If you want to have a process that doesn't involve switching to any other user, then please read on.
Thinking about it a bit later, I realized I actually never ran this one down. Navigating through the Hadoop site got me to http://hadoop.apache.org/docs/r2.4.1/hadoop-project-dist/hadoop-hdfs/HdfsPermissionsGuide.html#The_Super-User which told me what I've been espousing all along; the user that starts up the NameNode (NN) is the superuser. Then I saw it – the phrase that let me know I was wrong in my reply...
In addition, the administrator my identify a distinguished group using a configuration parameter. If set, members of this group are also super-users.
Doh! I was definitely wrong in my thinking and reply to my customer. Hey, only the second time this month, but we have half a month to go!!

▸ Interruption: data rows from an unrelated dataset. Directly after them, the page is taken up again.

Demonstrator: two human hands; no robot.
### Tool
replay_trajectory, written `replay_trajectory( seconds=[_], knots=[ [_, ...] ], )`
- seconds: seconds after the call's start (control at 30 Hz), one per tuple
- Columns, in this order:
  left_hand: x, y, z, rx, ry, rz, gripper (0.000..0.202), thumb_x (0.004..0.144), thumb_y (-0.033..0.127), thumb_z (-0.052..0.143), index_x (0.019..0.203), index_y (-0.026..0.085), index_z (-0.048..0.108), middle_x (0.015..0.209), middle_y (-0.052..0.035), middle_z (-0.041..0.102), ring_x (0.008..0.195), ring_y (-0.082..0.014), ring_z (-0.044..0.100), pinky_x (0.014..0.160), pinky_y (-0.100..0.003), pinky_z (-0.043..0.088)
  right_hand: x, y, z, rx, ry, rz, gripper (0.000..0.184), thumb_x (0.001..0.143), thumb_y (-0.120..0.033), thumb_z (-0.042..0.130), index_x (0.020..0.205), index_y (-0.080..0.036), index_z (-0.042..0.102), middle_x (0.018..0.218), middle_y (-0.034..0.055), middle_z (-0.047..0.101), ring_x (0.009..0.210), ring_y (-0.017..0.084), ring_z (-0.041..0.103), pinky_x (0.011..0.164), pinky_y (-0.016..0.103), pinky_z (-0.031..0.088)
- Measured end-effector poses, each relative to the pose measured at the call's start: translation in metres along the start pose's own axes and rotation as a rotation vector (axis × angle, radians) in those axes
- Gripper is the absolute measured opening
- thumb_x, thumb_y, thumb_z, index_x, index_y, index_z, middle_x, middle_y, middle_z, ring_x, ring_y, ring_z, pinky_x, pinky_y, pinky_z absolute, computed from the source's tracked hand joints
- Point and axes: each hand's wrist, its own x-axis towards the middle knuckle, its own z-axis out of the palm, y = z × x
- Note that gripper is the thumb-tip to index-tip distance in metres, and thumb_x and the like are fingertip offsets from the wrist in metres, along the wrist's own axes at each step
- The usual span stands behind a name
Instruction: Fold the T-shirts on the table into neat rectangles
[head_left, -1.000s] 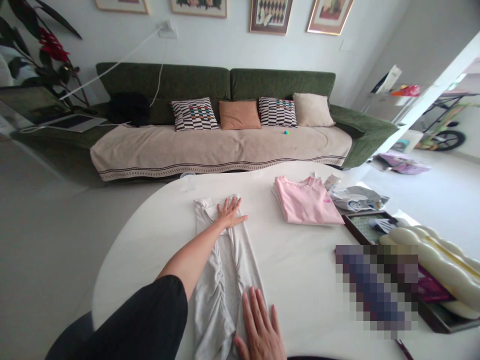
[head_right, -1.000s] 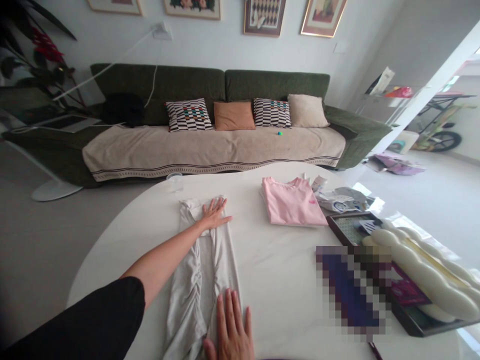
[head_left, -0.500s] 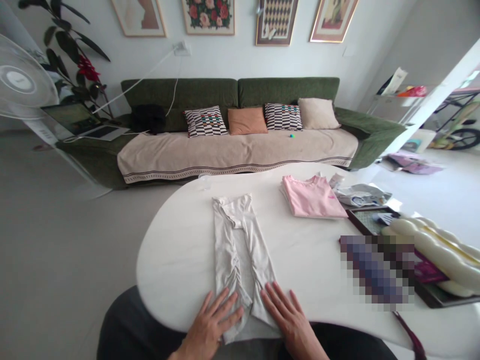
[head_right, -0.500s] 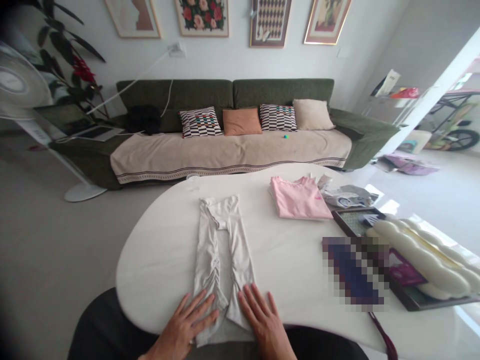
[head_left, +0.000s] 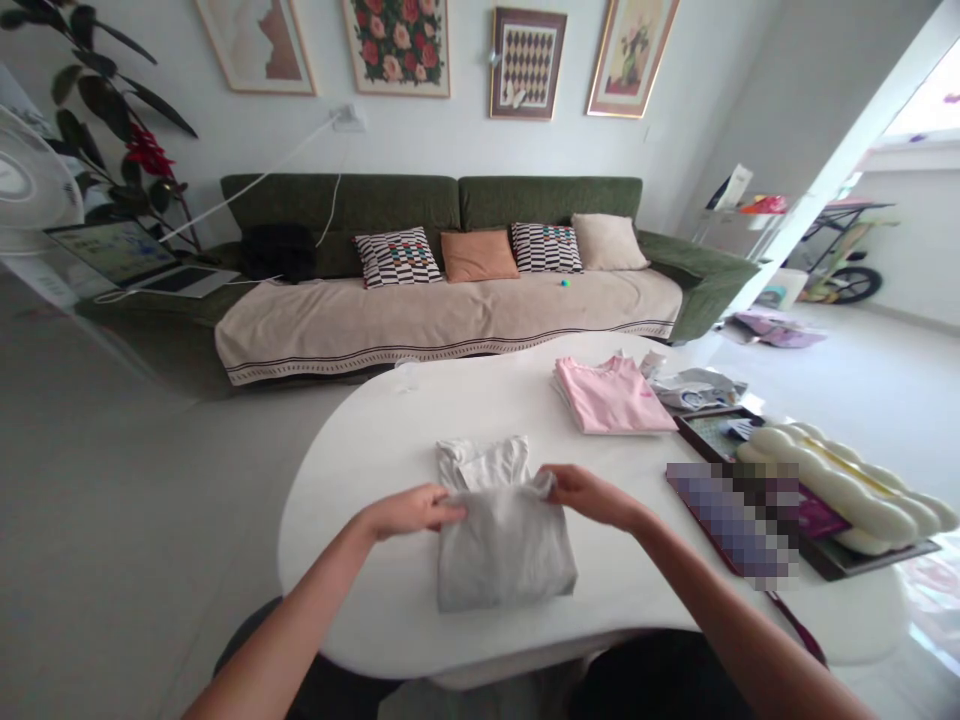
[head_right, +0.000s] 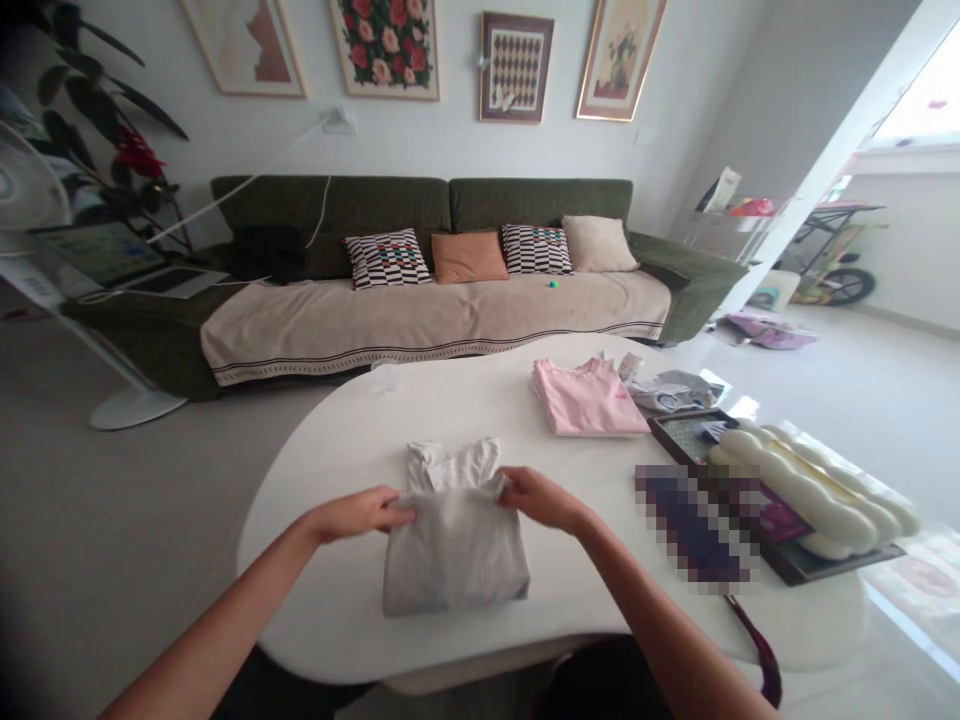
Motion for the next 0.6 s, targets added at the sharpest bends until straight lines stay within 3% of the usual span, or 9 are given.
replay_trajectory(
  seconds=[0.07,0.17,0.3,0.4,0.47,0.53,0.6],
  knots=[
    [0.045,-0.010,-0.019,-0.223,0.332,-0.084,0.022,0.065,0.036,0.066,0.076,0.016,0.065,0.069,-0.0020,0.066,0.064,-0.0159,0.060,0.057,-0.023,0.046,0.048,0.011,0.009,-0.005,0.127,0.067,0.020,0.073,-0.023,0.048,0.085,-0.012,0.060,0.072,0.0019,0.063,0.063,0.011,0.055,0.056,0.021,0.041],
    [0.093,-0.040,-0.023,-0.277,0.585,-0.057,0.016,0.063,0.027,0.065,0.074,0.016,0.061,0.065,-0.0004,0.064,0.061,-0.0146,0.058,0.056,-0.023,0.045,0.091,0.036,0.034,-0.081,0.280,0.148,0.021,0.076,-0.023,0.043,0.085,-0.009,0.057,0.067,0.0037,0.060,0.057,0.012,0.053,0.053,0.022,0.039],
    [0.113,-0.068,-0.016,-0.241,0.725,0.074,0.012,0.063,0.021,0.063,0.073,0.018,0.058,0.069,0.0008,0.063,0.071,-0.0152,0.059,0.064,-0.022,0.045,0.104,0.061,0.055,-0.188,0.463,0.171,0.024,0.078,-0.022,0.039,0.093,-0.013,0.055,0.075,0.0046,0.061,0.069,0.014,0.056,0.062,0.024,0.040],
    [0.116,-0.069,-0.022,-0.116,0.809,0.159,0.016,0.068,0.023,0.060,0.083,0.020,0.058,0.077,0.0003,0.064,0.075,-0.0154,0.060,0.070,-0.024,0.046,0.104,0.067,0.055,-0.254,0.530,0.157,0.031,0.082,-0.026,0.032,0.105,-0.015,0.050,0.083,0.0053,0.062,0.076,0.016,0.057,0.068,0.025,0.041],
    [0.119,-0.064,-0.024,-0.010,0.892,0.166,0.024,0.070,0.020,0.058,0.094,0.019,0.056,0.084,-0.0035,0.063,0.078,-0.0176,0.060,0.075,-0.028,0.046,0.104,0.066,0.055,-0.308,0.568,0.149,0.038,0.083,-0.026,0.030,0.117,-0.013,0.043,0.098,0.0107,0.060,0.087,0.019,0.057,0.074,0.028,0.041],
    [0.122,-0.060,-0.020,0.099,0.969,0.177,0.034,0.071,0.016,0.056,0.105,0.018,0.053,0.102,-0.0095,0.060,0.095,-0.0215,0.057,0.086,-0.034,0.042,0.102,0.063,0.061,-0.361,0.591,0.118,0.045,0.083,-0.023,0.032,0.126,-0.010,0.035,0.122,0.0164,0.048,0.107,0.021,0.049,0.086,0.031,0.037],
    [0.123,-0.060,-0.006,0.279,0.982,0.251,0.042,0.076,0.016,0.051,0.118,0.017,0.046,0.124,-0.0127,0.047,0.118,-0.0228,0.041,0.098,-0.036,0.032,0.098,0.061,0.073,-0.441,0.555,0.044,0.049,0.082,-0.020,0.033,0.131,-0.011,0.032,0.138,0.0146,0.031,0.124,0.022,0.032,0.097,0.033,0.028]
  ],
)
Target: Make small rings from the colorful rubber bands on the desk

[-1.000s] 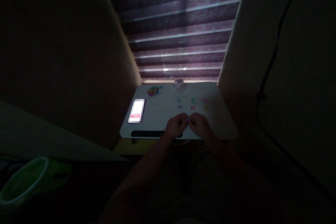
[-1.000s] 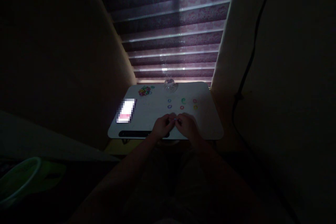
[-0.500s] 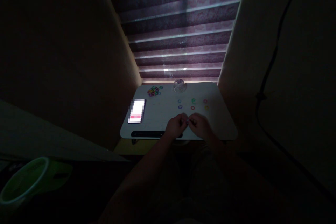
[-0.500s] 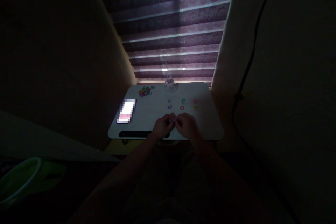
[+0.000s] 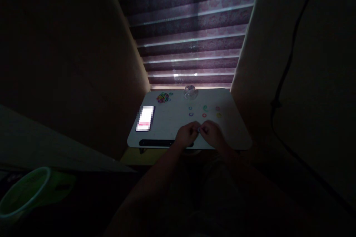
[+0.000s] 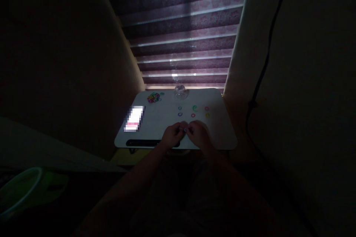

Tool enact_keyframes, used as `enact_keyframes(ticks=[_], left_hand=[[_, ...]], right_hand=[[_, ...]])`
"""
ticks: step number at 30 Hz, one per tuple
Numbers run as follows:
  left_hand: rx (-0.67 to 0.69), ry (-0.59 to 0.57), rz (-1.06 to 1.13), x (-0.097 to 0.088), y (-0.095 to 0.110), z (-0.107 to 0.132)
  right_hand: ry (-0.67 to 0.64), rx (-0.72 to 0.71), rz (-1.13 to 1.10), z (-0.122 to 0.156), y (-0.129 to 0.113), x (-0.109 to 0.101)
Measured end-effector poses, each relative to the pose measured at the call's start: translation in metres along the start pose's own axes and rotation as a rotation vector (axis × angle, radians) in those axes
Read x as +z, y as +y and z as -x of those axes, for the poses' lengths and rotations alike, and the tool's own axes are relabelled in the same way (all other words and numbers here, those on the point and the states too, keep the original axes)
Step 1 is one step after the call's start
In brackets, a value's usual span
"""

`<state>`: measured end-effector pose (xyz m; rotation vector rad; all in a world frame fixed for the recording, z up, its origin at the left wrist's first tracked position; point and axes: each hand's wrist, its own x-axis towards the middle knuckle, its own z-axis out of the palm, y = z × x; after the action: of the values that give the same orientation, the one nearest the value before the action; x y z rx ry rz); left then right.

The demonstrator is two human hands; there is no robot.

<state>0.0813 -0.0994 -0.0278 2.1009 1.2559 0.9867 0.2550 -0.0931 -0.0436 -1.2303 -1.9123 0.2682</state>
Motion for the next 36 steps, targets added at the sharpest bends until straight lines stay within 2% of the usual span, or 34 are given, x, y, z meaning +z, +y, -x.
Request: enact_keyframes(ticks=[6,15,22,36], left_hand=[[0.024,0.013,0.038,0.0004,-0.0006,0.0004],[-0.007,-0.031,0.027,-0.0016,0.0035,0.0003],[0.034,-0.090,0.053,-0.0058,0.0090,0.0002],[0.064,-0.097,0.191,-0.0058,0.0038,0.0007]], right_hand=[[0.015,0.008,-0.018,0.0009,0.0022,0.0008],[-0.006,0.022,-0.023,0.0011,0.0048,0.0016],[-0.033,0.006,0.001,0.0012,0.0053,0.0017],[-0.064,-0.032,0.078,0.0009,-0.0017,-0.0032]])
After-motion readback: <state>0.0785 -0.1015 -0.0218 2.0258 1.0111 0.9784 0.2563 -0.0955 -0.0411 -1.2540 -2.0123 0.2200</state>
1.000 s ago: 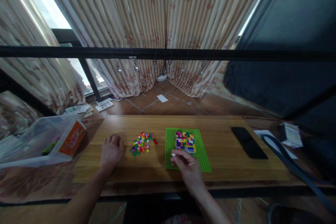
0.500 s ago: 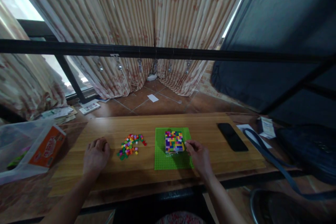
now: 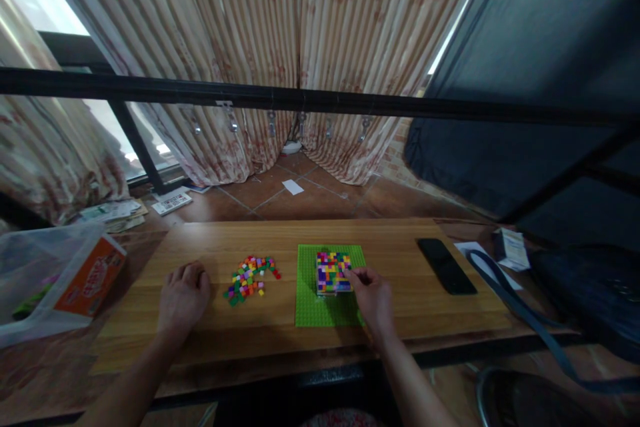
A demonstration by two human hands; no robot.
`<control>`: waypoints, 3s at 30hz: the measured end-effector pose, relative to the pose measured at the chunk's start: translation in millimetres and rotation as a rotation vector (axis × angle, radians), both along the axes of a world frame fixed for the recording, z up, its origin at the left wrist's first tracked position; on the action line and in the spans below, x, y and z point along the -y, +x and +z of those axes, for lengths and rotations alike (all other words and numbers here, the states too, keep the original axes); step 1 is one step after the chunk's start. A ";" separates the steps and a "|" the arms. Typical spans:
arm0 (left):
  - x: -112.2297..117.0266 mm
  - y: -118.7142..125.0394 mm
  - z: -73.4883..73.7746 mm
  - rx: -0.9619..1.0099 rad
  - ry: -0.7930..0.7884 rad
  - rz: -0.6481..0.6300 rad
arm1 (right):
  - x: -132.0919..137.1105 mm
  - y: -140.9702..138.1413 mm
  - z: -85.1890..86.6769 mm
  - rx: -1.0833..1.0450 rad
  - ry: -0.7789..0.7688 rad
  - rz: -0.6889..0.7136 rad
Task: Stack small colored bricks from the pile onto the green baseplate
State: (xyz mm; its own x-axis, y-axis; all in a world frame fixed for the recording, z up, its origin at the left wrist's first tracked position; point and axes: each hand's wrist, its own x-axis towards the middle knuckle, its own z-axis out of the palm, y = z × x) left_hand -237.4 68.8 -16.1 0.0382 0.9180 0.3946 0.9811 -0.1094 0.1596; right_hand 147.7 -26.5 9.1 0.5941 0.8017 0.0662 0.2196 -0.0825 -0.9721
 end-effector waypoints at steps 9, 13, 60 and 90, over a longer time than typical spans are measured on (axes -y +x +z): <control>0.5 1.0 -0.2 0.021 0.008 0.000 | 1.2 3.1 -6.2 -0.301 0.035 -0.032; 0.0 0.6 -1.0 0.006 0.004 -0.003 | 4.2 2.4 -3.2 -0.318 0.060 -0.055; 9.5 11.8 5.9 0.088 -0.047 0.045 | 19.0 -118.8 9.7 0.376 0.076 0.512; 3.9 5.5 3.3 0.043 0.006 0.004 | 45.2 -29.3 11.8 0.019 0.074 0.152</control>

Let's see this in action. First, we need a test bed to work from. Let's use hdfs
to create a test directory and then lock down the permissions to only the hdfs
user.
[root@sandbox ~]# su hdfs [hdfs@sandbox root]$ hdfs dfs -mkdir /testSuperUser [hdfs@sandbox root]$ hdfs dfs -mkdir /testSuperUser/testDirectory [hdfs@sandbox root]$ hdfs dfs -ls /testSuperUser Found 1 items drwxr-xr-x - hdfs hdfs 0 2014-08-13 22:42 /testSuperUser/testDirectory [hdfs@sandbox root]$ hdfs dfs -chmod 700 /testSuperUser/testDirectory [hdfs@sandbox root]$ hdfs dfs -ls /testSuperUser Found 1 items drwx------ - hdfs hdfs 0 2014-08-13 22:42 /testSuperUser/testDirectory
Now let's create an animals
group with two users in it; cat
and bat
.
[hdfs@sandbox root]$ exit exit [root@sandbox ~]# groupadd animals [root@sandbox ~]# useradd -ganimals cat [root@sandbox ~]# useradd -ganimals bat [root@sandbox ~]# lid -g animals cat(uid=1021) bat(uid=1022)
Then make sure they can't do anything that requires superuser access.
[root@sandbox ~]# su cat [cat@sandbox root]$ hdfs dfs -ls /testSuperUser Found 1 items drwx------ - hdfs hdfs 0 2014-08-13 22:42 /testSuperUser/testDirectory [cat@sandbox root]$ hdfs dfs -chgrp bogus /testSuperUser/testDirectory chgrp: changing ownership of '/testSuperUser/testDirectory': Permission denied
No joy, but that is as expected. The instructions at http://hadoop.apache.org/docs/r2.4.1/hadoop-project-dist/hadoop-hdfs/HdfsPermissionsGuide.html#Configuration_Parameters let me know I need to make sure there is a dfs.permissions.group
KVP created for hdfs-site.xml
. This parameter can be found in Ambari at Services > HDFS > Configs > Advanced > dfs.permissions.superusergroup. For my Hortonworks Sandbox this value is set to hdfs
. This also aligns with the fact that unless you do a −chgrp
, your newly created items have the group set to hdfs
on this little pseudo-cluster. I did find out later that even with a different superusergroup identified, the owning group stayed as hdfs
.
[cat@sandbox root]$ exit exit [root@sandbox ~]# su turtle [turtle@sandbox root]$ hdfs dfs -put /etc/group groups.txt [turtle@sandbox root]$ hdfs dfs -ls Found 1 items -rw-r--r-- 1 turtle hdfs 1033 2014-08-13 23:12 groups.txt
After I changed the "superuser" group to be animals
, I can now make the changes that I wanted to earlier.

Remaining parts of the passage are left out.